◆ **ACTIVITY**
Say how many lines in the data below contain the word "camera", and give no other text.

◆ **ENTRIES PROVIDED**

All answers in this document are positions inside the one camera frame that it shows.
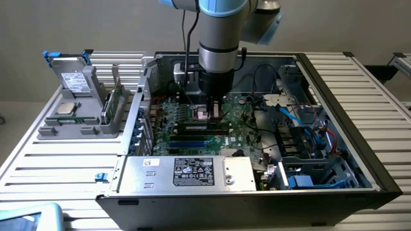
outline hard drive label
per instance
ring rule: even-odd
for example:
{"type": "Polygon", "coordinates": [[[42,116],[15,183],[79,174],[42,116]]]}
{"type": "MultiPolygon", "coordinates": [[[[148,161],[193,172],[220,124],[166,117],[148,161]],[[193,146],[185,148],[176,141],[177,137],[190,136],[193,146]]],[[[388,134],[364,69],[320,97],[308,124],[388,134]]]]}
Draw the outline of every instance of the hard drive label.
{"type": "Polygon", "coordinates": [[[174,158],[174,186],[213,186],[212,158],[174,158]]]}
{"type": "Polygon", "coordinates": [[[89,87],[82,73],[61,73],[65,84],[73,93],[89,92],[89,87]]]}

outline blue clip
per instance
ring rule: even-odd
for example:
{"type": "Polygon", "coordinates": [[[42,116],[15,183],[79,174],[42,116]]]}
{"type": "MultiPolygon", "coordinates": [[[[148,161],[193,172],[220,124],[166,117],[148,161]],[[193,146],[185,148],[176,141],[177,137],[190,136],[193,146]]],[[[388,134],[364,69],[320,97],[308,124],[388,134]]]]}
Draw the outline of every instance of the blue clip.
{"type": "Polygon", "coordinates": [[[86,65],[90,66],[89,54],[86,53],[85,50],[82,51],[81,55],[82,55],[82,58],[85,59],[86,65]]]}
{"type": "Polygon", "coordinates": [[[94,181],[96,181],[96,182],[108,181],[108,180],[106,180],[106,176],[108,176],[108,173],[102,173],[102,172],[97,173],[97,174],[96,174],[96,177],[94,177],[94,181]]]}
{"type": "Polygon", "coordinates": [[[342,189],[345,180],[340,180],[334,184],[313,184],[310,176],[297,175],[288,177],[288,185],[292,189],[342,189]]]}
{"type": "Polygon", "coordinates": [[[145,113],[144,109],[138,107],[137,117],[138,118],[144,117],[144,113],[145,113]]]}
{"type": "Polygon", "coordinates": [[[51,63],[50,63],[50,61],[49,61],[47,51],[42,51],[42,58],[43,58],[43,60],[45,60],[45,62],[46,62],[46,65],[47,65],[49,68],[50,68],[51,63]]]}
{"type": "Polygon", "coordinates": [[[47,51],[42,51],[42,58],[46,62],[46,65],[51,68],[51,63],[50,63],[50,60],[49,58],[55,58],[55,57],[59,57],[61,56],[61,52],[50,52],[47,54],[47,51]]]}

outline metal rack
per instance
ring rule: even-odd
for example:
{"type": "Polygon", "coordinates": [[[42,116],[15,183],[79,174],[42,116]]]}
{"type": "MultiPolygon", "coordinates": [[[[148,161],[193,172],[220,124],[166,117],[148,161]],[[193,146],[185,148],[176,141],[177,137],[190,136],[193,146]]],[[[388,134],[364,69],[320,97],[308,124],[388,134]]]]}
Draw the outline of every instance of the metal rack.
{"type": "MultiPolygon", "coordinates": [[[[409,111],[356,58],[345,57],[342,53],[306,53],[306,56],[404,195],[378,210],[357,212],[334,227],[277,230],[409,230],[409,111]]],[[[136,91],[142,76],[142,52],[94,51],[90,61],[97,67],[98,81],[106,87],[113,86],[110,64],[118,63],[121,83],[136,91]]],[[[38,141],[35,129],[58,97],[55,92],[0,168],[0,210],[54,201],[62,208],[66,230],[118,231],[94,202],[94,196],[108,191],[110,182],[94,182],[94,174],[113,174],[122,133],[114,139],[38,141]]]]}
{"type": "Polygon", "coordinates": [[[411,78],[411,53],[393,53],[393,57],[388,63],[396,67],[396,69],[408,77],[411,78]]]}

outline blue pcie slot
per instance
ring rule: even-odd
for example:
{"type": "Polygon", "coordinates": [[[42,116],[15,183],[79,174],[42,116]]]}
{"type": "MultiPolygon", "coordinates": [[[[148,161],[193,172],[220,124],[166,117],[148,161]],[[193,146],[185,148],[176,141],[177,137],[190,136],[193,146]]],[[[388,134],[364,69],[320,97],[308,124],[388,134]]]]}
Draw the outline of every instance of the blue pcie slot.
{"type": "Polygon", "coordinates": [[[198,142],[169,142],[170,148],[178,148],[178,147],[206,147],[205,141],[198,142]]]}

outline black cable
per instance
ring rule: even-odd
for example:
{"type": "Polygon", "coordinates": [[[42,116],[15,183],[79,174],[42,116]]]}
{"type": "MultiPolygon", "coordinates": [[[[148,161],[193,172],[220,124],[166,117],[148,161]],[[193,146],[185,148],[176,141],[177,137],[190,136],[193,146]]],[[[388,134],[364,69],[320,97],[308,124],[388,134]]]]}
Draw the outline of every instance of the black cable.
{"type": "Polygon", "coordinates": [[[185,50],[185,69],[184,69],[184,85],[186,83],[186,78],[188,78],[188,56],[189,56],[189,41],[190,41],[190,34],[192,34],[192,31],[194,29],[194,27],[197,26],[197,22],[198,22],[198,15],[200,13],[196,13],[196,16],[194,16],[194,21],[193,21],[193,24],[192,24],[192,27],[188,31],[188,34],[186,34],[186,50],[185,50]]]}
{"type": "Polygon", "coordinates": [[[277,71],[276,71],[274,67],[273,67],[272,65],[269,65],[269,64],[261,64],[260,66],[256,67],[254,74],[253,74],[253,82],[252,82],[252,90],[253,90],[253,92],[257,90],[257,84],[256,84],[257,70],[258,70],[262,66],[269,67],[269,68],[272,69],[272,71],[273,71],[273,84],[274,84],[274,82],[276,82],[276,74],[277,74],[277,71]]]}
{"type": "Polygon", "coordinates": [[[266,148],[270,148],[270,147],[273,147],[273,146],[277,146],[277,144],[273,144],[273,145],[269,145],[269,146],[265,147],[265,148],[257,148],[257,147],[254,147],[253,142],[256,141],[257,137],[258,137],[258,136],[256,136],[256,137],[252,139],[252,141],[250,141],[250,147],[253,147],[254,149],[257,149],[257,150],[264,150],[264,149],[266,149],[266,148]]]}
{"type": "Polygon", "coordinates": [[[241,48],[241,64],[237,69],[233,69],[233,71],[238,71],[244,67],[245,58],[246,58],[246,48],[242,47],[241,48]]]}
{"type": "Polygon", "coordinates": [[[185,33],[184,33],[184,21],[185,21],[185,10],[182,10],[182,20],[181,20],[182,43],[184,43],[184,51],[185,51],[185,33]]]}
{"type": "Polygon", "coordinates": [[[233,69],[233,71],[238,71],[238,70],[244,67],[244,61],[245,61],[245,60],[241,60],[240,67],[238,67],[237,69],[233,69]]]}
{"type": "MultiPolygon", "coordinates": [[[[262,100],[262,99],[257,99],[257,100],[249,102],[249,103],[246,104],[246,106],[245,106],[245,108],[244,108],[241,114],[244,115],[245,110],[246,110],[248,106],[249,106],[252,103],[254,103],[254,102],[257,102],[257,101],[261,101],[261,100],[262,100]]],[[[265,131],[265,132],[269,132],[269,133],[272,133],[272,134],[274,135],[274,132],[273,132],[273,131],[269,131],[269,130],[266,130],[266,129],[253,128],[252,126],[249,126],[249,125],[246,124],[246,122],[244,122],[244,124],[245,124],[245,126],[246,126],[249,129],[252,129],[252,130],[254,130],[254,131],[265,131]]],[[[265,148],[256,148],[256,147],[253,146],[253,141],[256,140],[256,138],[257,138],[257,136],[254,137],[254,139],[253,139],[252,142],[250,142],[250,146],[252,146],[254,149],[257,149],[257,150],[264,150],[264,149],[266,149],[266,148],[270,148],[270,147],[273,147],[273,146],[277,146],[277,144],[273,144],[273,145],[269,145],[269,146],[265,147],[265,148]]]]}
* * *
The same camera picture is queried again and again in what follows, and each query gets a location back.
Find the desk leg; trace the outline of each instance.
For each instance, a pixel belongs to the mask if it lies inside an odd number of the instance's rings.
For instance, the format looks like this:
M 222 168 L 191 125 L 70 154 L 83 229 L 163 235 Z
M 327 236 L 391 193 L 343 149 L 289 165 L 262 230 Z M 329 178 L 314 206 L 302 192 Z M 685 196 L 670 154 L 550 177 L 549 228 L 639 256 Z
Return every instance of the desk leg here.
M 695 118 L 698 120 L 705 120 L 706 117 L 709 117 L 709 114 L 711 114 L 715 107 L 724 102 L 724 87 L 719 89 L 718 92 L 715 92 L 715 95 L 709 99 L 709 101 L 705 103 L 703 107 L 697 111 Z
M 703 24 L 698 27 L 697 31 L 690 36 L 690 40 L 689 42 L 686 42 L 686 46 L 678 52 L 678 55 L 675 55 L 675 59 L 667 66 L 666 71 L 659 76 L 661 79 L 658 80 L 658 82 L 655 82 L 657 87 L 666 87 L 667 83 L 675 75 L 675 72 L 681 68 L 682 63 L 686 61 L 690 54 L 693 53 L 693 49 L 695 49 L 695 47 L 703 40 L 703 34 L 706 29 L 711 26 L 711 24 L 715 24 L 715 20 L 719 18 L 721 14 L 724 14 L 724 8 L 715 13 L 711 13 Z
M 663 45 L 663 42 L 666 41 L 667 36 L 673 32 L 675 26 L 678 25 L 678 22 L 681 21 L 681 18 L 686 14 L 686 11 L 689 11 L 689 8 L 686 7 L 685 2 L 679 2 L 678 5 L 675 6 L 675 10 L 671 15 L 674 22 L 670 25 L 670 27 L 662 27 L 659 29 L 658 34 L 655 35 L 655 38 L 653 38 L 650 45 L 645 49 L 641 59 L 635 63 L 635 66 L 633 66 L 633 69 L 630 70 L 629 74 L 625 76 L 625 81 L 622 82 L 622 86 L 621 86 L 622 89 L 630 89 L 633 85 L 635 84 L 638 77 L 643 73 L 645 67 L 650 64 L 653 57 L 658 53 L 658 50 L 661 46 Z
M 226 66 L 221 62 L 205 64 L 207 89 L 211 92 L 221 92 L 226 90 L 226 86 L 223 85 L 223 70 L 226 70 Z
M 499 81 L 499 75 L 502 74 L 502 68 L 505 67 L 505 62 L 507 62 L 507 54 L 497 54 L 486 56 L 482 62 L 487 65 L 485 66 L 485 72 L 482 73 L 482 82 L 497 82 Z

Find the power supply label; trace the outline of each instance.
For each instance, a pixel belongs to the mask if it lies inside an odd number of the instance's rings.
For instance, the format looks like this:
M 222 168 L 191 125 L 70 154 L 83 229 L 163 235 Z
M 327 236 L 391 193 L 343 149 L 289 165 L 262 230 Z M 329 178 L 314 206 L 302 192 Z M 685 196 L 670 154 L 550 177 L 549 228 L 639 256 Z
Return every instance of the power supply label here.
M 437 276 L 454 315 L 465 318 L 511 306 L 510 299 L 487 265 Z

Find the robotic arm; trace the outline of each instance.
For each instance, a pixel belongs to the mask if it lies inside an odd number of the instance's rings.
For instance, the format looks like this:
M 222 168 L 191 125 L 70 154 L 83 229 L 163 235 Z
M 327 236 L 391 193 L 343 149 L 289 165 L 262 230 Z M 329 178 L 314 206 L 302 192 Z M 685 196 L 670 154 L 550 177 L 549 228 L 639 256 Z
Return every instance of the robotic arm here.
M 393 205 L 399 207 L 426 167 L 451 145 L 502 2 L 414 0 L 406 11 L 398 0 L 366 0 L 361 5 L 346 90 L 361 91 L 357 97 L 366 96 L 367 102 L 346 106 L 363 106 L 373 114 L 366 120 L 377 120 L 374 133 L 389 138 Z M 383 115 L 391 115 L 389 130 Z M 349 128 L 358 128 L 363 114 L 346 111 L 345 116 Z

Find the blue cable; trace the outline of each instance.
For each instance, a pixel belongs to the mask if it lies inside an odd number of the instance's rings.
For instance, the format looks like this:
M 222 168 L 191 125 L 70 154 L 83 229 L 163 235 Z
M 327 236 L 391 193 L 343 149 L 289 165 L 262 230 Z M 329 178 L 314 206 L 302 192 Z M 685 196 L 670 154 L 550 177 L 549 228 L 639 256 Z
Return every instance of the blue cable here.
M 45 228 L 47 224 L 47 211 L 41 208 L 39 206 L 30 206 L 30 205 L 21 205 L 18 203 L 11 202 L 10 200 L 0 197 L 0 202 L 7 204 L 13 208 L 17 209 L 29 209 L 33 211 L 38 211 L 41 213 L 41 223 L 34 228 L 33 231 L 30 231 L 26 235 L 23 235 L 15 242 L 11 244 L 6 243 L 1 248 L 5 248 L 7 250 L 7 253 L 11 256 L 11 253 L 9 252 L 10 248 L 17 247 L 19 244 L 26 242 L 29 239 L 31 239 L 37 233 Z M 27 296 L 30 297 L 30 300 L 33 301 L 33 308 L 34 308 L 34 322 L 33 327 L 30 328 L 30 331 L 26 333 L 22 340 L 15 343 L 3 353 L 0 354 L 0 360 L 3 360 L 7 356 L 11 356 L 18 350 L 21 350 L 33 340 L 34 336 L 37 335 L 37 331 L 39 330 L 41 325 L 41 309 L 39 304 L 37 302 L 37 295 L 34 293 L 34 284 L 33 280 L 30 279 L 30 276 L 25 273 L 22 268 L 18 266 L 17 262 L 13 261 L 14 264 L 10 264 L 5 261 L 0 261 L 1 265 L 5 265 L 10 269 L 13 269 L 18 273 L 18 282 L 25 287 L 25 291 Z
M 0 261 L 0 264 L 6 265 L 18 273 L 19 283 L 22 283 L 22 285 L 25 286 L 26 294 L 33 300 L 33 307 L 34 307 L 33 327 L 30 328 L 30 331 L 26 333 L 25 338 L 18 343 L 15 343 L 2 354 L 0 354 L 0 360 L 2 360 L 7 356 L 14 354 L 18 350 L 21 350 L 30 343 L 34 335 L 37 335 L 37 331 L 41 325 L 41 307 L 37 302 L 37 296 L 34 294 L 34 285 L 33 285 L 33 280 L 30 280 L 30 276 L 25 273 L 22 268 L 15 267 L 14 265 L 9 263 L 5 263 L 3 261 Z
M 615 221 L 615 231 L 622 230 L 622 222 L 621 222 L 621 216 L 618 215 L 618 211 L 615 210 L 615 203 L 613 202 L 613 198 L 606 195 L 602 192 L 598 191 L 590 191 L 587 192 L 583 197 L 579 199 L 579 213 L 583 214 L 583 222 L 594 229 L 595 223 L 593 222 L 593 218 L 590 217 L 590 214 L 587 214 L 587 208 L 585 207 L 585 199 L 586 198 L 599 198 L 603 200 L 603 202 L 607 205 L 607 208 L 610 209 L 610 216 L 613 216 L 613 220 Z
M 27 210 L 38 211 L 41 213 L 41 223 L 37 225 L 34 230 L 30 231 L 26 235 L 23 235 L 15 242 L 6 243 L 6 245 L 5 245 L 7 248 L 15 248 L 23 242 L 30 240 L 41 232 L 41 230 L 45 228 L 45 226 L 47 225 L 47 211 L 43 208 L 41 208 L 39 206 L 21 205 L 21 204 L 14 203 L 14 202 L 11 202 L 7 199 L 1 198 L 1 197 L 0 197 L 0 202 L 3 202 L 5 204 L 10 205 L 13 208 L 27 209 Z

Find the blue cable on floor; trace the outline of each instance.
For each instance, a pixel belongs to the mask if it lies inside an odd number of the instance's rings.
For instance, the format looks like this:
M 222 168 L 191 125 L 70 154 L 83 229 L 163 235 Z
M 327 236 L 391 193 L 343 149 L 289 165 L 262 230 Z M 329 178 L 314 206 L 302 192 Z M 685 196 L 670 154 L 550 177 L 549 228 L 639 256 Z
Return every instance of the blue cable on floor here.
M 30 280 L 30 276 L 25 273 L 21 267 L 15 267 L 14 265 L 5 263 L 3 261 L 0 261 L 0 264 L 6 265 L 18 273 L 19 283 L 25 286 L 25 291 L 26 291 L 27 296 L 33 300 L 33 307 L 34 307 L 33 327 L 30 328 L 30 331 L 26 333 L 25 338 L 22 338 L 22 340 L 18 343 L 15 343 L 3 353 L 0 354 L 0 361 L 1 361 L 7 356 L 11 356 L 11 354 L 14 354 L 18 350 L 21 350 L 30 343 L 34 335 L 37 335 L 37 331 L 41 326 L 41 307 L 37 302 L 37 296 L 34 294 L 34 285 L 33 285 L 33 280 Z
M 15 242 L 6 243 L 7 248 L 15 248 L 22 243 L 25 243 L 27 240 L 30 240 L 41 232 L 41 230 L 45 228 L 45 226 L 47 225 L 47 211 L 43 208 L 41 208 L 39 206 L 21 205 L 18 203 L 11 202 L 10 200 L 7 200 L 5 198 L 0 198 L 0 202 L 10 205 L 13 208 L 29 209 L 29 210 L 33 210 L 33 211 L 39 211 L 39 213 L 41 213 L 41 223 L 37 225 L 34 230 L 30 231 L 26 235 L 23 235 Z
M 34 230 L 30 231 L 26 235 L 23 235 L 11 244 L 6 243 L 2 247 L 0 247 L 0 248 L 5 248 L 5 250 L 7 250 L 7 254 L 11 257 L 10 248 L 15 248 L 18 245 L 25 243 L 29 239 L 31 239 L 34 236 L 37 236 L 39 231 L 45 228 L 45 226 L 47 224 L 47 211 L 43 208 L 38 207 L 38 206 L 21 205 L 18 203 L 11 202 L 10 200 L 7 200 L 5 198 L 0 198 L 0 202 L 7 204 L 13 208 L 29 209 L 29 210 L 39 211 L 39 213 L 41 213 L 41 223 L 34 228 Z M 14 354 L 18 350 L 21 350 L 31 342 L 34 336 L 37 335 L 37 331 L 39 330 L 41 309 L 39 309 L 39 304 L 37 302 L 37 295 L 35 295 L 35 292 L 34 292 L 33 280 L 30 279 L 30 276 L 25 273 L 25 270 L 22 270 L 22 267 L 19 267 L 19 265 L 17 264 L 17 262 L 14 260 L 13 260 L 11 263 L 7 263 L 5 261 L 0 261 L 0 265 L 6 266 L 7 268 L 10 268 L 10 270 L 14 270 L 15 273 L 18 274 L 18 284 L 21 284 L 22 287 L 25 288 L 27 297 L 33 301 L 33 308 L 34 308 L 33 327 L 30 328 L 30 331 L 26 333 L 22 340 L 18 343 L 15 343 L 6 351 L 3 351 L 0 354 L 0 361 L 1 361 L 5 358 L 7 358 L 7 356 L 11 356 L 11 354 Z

◆ **COMPLETED EXERCISE**
2